Among the entries, how many lines carry the string "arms"? Give the number and nothing else.
*** Opening INPUT RECORDS ***
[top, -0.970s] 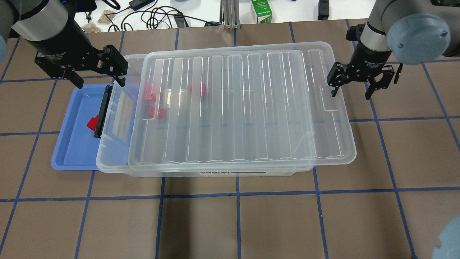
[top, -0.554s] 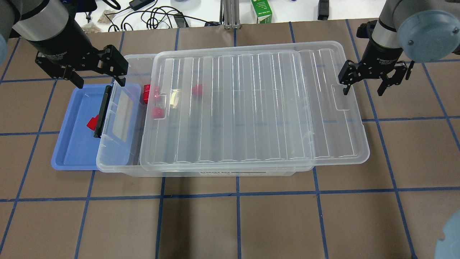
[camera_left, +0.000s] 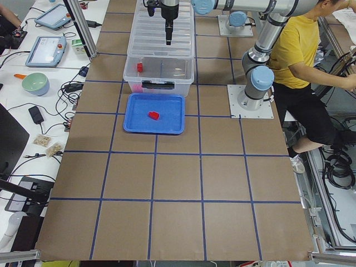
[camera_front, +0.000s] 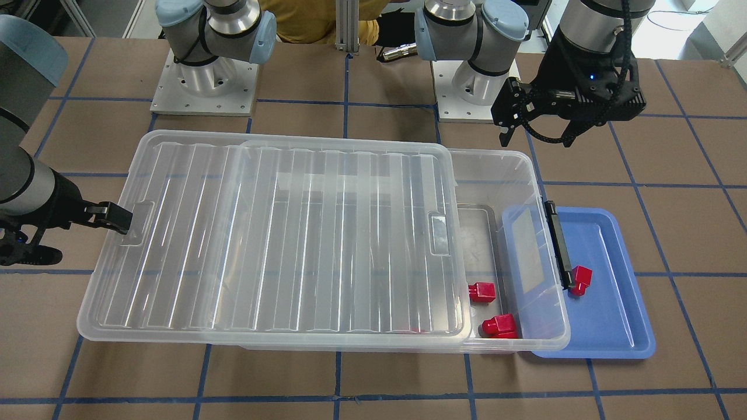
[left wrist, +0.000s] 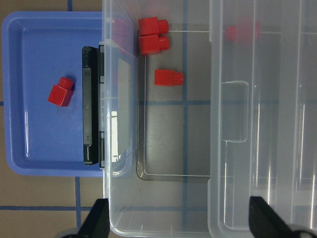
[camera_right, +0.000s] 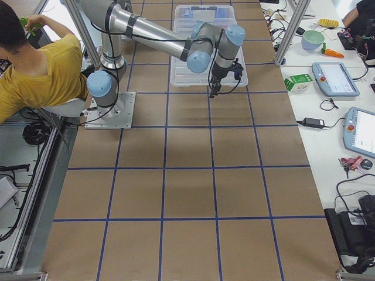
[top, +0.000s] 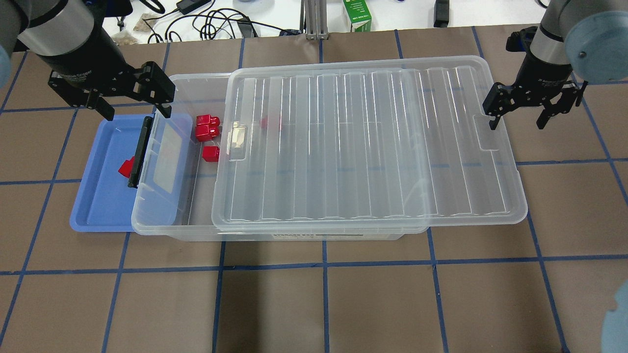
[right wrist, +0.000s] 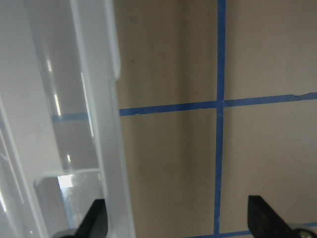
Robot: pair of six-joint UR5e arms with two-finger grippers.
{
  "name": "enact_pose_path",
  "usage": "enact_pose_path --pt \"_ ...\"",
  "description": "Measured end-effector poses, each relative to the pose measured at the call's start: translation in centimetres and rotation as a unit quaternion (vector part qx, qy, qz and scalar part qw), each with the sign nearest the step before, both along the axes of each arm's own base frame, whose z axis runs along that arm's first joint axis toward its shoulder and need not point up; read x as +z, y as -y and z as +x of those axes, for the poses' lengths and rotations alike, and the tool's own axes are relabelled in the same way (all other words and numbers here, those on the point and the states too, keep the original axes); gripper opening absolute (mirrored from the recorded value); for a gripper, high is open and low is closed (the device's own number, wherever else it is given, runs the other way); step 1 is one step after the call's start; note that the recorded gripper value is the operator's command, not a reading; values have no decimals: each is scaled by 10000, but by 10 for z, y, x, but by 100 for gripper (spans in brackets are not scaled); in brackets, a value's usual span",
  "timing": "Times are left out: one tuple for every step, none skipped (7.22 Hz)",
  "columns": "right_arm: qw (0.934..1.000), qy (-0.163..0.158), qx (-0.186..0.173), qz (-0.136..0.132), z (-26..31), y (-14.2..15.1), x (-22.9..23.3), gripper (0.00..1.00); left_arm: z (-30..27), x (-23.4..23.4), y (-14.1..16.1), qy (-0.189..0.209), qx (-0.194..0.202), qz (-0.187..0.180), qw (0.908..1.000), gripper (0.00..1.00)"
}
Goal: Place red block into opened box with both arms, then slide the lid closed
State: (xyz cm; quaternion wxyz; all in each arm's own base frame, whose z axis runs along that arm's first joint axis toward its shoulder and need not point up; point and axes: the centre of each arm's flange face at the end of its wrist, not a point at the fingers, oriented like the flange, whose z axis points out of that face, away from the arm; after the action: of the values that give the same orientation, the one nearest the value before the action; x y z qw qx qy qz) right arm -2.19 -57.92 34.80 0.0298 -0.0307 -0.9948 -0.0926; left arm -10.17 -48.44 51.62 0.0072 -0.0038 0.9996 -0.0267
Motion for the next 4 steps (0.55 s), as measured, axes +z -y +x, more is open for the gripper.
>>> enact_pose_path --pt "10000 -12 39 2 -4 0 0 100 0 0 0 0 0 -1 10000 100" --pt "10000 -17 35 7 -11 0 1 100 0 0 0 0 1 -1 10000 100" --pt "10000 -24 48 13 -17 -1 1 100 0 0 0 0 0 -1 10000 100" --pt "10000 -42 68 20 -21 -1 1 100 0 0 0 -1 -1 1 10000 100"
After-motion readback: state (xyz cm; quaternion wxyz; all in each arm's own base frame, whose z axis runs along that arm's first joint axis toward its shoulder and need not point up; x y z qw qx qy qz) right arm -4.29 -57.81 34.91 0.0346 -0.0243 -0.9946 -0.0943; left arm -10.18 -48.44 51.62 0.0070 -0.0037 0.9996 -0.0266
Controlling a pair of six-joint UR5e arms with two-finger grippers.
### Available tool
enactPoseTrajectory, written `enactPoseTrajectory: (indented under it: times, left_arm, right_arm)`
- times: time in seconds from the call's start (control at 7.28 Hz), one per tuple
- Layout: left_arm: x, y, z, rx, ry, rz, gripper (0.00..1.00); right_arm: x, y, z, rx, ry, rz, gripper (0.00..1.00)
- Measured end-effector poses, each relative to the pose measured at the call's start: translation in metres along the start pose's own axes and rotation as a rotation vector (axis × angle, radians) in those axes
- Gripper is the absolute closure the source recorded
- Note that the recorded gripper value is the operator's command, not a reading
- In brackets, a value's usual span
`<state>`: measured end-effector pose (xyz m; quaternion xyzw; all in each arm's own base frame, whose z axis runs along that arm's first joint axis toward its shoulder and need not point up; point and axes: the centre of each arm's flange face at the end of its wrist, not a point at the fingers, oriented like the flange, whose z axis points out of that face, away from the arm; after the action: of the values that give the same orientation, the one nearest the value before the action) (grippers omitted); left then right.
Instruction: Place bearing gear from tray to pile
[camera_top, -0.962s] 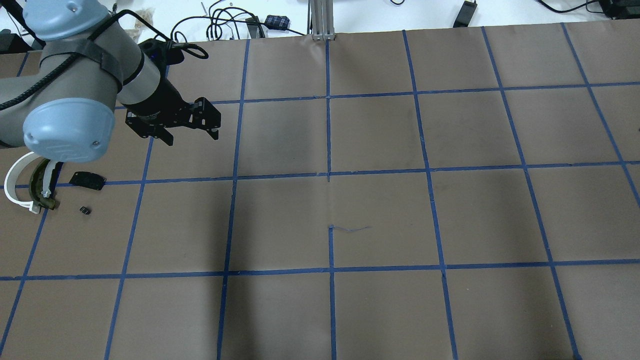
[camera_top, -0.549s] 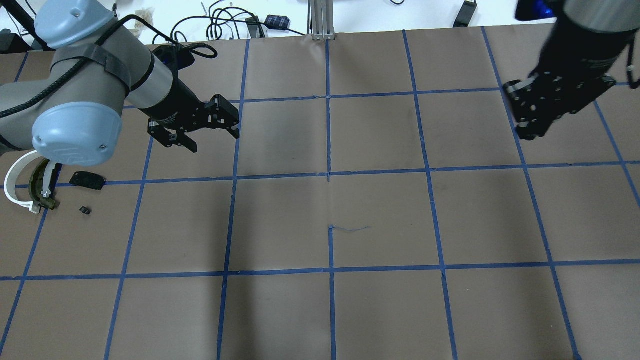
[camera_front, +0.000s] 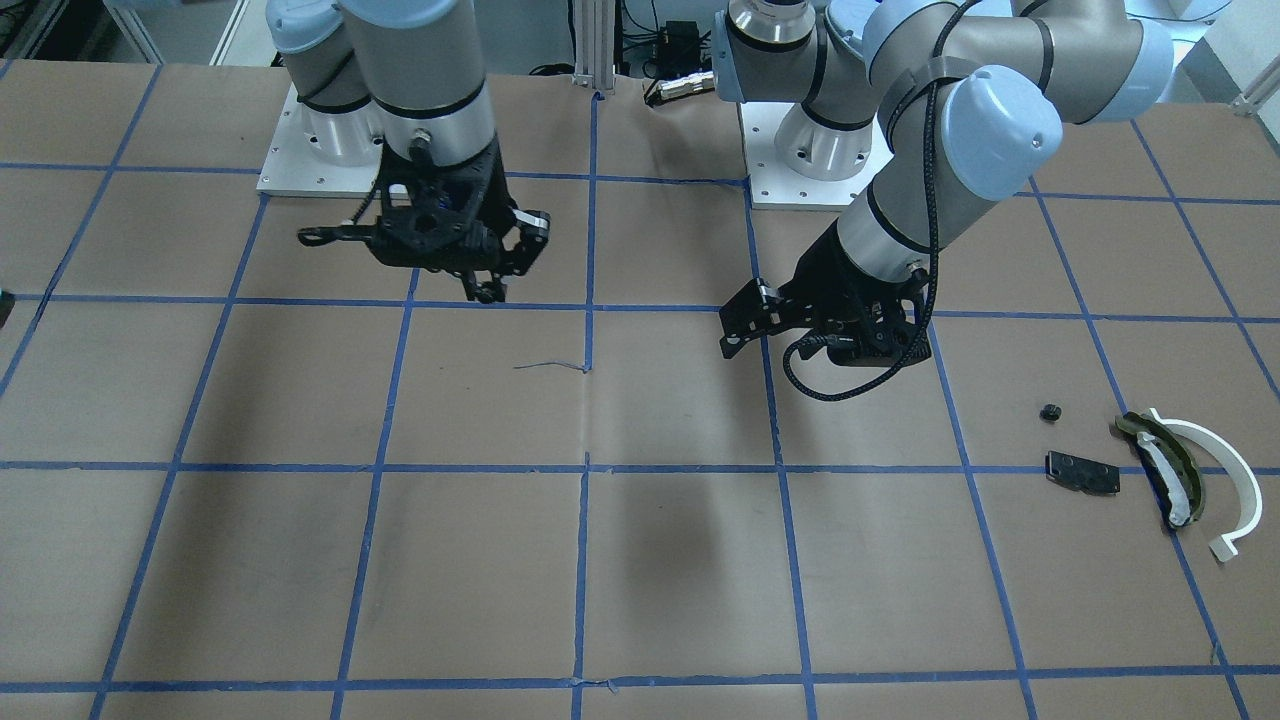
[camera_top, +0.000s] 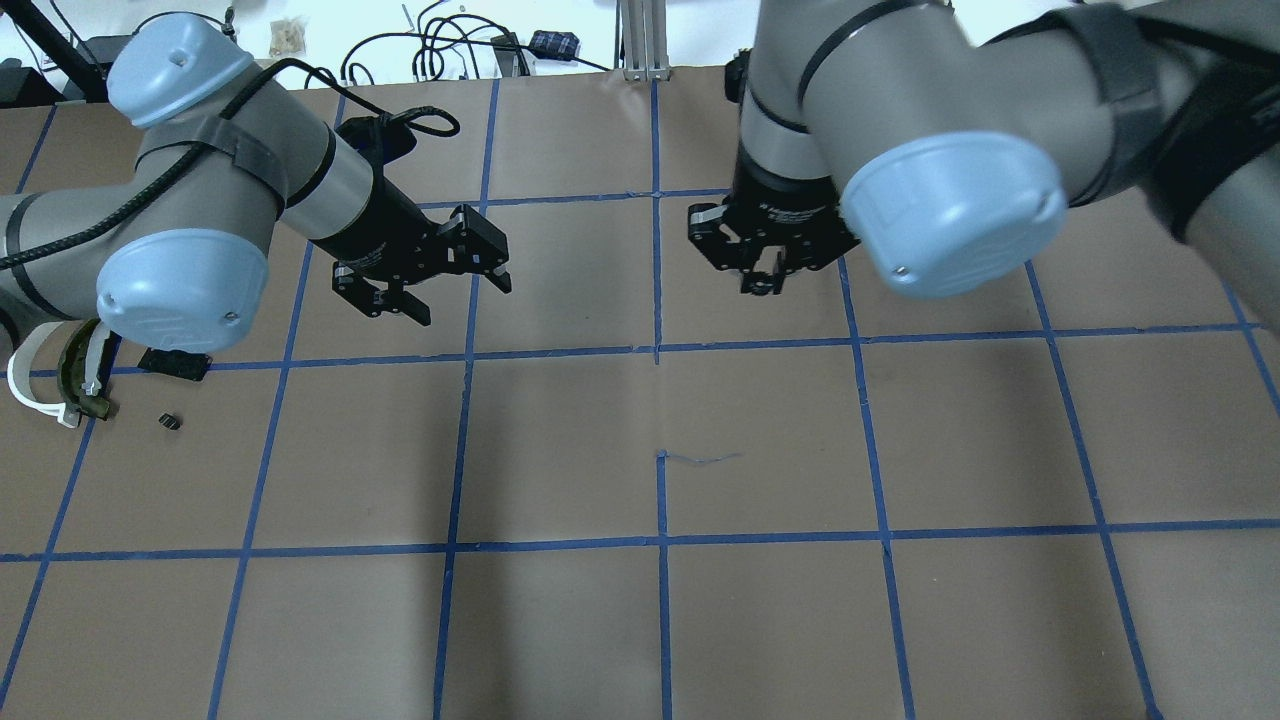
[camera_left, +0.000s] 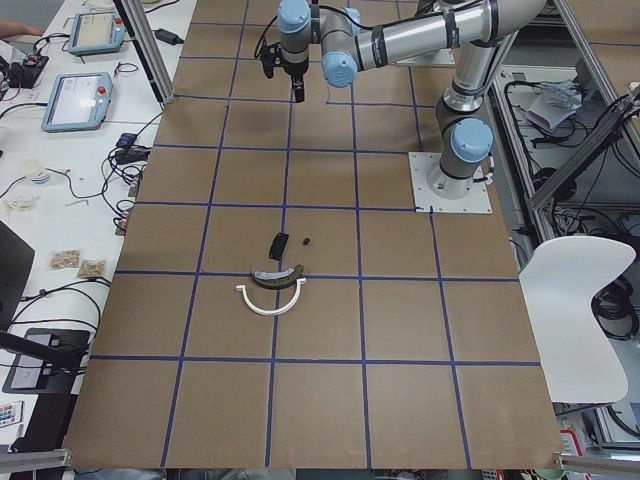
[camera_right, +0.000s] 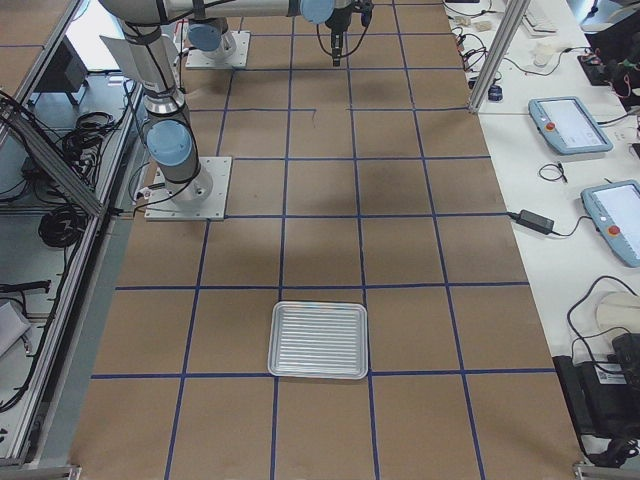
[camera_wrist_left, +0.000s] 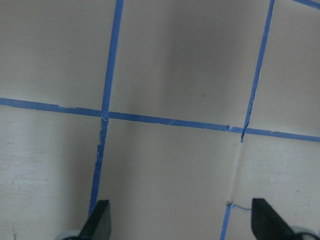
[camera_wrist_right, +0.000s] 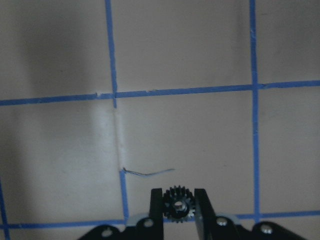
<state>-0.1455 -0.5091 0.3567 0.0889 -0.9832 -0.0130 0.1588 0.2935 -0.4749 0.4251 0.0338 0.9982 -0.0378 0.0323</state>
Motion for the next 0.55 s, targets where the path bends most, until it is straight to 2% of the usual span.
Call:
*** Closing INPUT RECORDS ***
OUTPUT FOR THIS EXERCISE
3